2. Interpretation of the operative policy under the specific circumstances of this case
AAE suggests that the parties could have harbored the objectively reasonable expectation that the phrase "Sales Demonstration and proficiency flights" included all flights by Mahvi or Neeley, particularly when the flights were filmed. AAE's overly broad interpretation of the policy does not comport with the particular circumstances of this case and therefore fails. For example, under AAE's proposed reading of the operative policy, AAE would enjoy significantly morecoverage than it had received under the original policy. This fact is especially striking considering [6*] Clawson's testimony that Neeley's sole purpose for restricting the permissible uses of the aircraft in the operative policy was to reduce AAE's annual insurance premiums by sixty percent. Common sense precludes us from concluding that AAE held an objectively reasonable belief that it could receive virtually unlimited coverage on its aircraft at forty percent of the original premium. Therefore, while AAE's assertion that the phrase "Sales Demonstration and proficiency flights" lends itself to numerous interpretations may be "correct as a matter of abstract philology, it is defective as a matter of policy interpretation because it disregards the context." Bank of the West, 833 P.2d at 552.

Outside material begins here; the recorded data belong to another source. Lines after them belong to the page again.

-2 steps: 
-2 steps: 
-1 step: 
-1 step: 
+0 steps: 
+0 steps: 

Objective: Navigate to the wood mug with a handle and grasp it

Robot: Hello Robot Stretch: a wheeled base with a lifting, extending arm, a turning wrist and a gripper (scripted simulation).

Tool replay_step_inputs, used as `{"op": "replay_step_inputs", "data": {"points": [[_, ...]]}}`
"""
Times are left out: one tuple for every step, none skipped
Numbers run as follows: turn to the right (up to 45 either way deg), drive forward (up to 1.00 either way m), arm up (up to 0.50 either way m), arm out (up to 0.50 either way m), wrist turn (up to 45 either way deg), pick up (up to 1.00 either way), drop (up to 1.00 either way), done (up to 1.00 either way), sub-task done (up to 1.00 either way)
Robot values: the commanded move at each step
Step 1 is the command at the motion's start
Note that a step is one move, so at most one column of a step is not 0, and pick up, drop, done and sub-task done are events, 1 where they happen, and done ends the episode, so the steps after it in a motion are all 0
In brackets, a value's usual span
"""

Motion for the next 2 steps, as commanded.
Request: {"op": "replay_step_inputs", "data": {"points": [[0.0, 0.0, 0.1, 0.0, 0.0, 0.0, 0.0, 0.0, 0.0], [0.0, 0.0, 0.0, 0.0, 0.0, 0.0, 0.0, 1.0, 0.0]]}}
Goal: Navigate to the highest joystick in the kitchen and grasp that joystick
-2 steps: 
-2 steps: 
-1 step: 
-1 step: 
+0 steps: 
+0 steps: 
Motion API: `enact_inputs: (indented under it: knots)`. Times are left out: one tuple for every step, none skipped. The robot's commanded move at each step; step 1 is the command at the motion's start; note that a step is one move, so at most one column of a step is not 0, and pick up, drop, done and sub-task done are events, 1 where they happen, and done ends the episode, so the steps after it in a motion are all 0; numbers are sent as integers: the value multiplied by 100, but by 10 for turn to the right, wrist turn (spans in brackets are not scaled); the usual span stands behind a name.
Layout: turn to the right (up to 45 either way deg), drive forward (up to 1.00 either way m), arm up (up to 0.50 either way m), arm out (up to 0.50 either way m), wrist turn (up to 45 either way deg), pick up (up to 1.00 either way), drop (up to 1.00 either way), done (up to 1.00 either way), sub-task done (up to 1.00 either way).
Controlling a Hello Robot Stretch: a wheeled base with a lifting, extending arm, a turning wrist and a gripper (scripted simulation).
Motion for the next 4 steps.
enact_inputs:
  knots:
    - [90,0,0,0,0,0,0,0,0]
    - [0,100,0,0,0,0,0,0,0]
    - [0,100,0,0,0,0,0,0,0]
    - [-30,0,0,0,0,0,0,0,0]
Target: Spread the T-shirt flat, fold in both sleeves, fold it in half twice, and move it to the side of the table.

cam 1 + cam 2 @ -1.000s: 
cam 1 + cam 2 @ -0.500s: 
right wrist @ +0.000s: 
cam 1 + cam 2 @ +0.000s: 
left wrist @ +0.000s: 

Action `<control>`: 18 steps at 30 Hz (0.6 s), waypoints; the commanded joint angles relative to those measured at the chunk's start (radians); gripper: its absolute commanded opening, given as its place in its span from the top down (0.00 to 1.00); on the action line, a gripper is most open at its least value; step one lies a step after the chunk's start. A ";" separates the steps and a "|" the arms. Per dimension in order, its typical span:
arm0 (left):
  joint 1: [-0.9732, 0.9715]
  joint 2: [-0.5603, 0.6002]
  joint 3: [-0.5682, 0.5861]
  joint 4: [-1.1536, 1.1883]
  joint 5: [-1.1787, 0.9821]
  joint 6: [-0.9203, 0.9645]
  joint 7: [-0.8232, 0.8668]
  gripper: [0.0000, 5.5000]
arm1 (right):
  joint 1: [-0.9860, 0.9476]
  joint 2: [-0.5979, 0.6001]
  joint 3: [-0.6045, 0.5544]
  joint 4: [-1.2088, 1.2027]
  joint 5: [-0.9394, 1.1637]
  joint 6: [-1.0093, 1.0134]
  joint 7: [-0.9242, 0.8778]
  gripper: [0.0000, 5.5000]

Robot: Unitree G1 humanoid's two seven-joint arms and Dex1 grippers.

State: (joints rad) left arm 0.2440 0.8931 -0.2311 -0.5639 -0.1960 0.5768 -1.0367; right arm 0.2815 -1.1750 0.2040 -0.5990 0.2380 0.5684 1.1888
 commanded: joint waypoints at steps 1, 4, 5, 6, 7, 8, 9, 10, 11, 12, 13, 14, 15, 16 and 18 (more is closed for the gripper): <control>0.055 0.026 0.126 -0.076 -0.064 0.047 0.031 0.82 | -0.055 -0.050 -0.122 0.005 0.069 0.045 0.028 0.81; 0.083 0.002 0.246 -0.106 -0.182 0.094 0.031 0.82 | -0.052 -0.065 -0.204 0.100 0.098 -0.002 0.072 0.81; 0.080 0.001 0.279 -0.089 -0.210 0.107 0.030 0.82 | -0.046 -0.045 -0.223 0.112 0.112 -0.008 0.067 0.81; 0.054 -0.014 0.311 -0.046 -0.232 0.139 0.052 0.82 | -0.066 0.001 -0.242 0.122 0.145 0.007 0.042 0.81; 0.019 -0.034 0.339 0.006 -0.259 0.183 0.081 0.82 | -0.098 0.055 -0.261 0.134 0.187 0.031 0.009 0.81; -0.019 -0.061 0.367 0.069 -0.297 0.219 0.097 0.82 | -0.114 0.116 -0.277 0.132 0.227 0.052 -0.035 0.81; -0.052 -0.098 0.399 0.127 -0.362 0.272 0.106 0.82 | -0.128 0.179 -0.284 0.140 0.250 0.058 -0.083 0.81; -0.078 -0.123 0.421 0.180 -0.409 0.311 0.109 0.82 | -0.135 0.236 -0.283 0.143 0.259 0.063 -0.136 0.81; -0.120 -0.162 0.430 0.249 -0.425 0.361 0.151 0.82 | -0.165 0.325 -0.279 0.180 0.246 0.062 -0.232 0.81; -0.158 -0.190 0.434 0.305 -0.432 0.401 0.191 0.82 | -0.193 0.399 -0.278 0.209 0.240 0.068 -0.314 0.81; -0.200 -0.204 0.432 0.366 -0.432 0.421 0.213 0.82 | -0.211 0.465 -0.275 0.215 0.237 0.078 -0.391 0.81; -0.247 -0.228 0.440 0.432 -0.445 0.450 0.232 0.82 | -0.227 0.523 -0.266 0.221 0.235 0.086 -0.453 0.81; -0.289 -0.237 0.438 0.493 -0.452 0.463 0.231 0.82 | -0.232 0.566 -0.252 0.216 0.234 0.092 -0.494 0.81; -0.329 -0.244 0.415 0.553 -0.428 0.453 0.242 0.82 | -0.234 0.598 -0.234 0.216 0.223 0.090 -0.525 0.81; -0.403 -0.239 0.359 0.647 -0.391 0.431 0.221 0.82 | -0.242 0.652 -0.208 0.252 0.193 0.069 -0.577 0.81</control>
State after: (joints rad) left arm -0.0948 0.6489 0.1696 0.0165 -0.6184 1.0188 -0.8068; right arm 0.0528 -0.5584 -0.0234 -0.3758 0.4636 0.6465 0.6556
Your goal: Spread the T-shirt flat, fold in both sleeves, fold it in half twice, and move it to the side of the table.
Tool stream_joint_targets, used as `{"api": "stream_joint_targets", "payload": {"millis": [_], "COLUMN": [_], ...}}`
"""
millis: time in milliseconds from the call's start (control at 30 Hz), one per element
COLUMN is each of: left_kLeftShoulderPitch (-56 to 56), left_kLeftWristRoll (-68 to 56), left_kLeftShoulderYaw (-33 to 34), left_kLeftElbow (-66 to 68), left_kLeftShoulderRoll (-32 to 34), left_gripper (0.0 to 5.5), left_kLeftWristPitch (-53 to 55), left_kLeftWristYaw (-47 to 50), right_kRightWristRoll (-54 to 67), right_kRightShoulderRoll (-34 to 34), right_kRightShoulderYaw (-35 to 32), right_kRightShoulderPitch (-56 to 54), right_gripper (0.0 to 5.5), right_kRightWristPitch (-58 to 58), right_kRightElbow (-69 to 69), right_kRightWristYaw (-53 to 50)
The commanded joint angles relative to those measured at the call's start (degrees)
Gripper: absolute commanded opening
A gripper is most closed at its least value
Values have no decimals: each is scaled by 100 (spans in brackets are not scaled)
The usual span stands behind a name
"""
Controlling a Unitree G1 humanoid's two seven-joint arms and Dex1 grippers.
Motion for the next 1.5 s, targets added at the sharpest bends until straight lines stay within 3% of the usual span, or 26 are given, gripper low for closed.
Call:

D. We Need Not Evaluate Mahvi's Objectively Reasonable Expectations of Coverage Under the Policy
Mahvi suggests that even if we find that Neeley did not have an objectively reasonable expectation of coverage for the use of the aircraft in a commercial, we must make an independent finding regarding his objectively reasonable expectations under the operative policy. Mahvi's argument misses the mark. Because AAE was the named insured under the operative policy, it is the reasonable expectations of AAE, rather than Mahvi, that serve to shape the contours of the contract.